• **Task item**
Every line in the records below with the string "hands" needs to be copied out.

** Data for the task follows **

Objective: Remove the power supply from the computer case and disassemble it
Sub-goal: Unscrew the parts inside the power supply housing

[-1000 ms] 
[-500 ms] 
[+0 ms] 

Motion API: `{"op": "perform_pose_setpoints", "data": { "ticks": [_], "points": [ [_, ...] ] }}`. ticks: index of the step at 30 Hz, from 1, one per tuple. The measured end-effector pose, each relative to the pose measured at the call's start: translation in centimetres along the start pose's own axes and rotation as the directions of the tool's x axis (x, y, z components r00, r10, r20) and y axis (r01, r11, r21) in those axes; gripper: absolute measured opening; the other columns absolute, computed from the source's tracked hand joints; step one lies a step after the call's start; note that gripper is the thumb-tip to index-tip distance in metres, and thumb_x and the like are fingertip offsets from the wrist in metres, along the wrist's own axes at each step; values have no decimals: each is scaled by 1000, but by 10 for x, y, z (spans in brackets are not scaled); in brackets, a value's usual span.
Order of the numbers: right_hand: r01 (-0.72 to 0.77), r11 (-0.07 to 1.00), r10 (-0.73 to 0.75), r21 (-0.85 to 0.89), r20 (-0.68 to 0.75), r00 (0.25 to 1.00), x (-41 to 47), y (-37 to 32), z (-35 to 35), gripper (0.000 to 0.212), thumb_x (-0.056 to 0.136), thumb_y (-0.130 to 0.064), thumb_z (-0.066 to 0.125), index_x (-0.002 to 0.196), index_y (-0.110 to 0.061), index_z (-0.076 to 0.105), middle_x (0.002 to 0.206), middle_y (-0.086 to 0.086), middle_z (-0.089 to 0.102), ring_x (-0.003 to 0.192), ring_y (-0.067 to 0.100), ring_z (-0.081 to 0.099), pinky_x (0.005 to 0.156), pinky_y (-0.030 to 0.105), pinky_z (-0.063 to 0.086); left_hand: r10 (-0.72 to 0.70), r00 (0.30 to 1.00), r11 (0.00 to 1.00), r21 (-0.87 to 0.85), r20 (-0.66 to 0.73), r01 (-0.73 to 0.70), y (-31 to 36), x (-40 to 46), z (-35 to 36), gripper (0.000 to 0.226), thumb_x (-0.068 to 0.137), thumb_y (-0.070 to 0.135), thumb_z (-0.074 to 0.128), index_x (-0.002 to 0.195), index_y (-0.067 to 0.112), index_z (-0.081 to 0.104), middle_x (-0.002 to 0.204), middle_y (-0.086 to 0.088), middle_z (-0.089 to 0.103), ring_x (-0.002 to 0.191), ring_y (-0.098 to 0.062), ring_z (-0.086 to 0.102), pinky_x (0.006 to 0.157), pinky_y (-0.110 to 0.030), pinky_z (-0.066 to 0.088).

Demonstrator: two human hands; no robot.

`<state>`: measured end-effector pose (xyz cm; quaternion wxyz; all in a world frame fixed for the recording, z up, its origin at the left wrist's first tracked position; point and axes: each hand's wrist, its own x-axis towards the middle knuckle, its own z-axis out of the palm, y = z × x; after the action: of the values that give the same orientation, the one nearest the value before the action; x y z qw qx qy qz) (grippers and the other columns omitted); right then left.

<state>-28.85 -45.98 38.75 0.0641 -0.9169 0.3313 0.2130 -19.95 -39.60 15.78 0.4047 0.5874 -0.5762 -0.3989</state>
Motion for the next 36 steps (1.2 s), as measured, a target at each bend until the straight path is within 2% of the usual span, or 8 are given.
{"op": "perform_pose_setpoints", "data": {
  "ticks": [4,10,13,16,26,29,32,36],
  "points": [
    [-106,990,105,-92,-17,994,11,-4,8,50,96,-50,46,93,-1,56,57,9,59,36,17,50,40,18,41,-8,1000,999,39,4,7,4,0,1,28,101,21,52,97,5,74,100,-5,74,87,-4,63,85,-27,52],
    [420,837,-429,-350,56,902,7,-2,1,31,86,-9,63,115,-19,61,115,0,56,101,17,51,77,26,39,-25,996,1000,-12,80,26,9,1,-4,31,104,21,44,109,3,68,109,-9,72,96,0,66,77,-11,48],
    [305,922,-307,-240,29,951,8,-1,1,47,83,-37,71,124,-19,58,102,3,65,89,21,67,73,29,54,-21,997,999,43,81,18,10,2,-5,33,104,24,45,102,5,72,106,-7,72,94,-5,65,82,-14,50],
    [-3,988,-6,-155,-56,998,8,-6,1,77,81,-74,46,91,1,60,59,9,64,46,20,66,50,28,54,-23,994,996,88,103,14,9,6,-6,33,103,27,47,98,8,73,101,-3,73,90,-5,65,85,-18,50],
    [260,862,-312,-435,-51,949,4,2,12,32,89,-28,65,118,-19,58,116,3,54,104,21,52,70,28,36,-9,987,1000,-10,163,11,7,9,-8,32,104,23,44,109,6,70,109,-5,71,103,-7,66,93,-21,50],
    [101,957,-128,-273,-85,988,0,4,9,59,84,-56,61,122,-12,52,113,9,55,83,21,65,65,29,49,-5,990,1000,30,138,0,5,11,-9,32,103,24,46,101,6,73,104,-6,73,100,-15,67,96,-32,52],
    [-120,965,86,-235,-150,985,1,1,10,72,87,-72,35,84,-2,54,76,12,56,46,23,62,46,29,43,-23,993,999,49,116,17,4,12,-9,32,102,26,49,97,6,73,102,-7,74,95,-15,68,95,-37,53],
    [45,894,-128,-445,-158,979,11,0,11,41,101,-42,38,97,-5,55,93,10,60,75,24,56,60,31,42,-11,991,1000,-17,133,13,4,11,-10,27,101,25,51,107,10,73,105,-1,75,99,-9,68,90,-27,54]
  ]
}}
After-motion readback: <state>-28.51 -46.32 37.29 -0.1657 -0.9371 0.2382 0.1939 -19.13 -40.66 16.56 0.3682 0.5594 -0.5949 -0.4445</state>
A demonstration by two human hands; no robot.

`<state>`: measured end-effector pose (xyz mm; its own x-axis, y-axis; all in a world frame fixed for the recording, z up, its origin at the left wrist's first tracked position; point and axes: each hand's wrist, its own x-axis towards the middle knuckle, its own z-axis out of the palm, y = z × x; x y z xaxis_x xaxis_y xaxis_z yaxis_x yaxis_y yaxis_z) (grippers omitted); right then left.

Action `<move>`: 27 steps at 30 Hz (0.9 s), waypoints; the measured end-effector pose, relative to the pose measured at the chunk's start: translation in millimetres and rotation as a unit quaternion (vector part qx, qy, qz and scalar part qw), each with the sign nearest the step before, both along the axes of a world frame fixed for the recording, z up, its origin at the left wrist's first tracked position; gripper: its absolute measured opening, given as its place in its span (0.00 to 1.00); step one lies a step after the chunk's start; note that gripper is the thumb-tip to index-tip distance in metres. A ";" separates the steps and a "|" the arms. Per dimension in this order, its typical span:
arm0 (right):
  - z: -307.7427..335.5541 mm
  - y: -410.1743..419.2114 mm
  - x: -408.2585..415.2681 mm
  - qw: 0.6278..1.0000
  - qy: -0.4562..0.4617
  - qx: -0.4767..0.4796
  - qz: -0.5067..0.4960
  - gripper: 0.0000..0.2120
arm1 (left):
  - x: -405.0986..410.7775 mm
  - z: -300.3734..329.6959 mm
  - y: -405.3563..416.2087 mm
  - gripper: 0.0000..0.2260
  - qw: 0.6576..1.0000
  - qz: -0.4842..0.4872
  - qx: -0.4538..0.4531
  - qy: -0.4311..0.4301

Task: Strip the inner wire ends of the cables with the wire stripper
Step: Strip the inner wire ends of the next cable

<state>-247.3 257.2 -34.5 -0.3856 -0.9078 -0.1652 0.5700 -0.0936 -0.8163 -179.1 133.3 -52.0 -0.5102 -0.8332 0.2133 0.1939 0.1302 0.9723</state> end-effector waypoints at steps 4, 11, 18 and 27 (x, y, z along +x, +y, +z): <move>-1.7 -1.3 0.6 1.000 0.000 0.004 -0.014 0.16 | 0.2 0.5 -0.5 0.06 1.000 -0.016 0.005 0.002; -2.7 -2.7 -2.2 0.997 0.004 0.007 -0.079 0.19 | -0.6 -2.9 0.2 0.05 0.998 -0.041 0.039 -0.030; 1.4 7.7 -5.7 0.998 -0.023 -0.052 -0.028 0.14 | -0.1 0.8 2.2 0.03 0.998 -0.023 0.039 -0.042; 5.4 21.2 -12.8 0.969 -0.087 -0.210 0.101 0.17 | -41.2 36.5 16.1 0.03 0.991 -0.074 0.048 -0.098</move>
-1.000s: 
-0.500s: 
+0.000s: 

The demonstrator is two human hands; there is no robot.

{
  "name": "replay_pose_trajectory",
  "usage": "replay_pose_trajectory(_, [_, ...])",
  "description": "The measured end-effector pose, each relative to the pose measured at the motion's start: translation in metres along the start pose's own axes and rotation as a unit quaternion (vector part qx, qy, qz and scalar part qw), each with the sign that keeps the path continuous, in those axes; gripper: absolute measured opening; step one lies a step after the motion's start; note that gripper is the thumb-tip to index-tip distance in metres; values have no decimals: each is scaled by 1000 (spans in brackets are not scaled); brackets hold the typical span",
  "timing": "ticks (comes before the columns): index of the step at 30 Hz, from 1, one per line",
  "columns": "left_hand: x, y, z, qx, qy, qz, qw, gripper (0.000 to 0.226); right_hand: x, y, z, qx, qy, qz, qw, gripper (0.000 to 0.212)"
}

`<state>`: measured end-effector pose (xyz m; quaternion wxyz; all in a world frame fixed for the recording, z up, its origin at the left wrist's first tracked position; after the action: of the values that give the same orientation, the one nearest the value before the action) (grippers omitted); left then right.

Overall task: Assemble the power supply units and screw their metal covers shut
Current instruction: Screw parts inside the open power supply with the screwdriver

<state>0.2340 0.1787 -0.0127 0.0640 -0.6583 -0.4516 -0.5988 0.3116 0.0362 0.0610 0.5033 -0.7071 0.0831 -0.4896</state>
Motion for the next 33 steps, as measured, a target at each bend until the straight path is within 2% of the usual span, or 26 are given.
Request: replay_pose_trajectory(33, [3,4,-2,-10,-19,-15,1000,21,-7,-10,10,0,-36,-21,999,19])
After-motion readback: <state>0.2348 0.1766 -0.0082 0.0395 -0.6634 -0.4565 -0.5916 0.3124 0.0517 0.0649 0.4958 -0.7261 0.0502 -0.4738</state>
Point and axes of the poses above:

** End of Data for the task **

• **Solution to this exercise**
Demonstrator: two human hands; no robot.
A demonstration by two human hands; no robot.
The demonstrator is two human hands; there is no robot.

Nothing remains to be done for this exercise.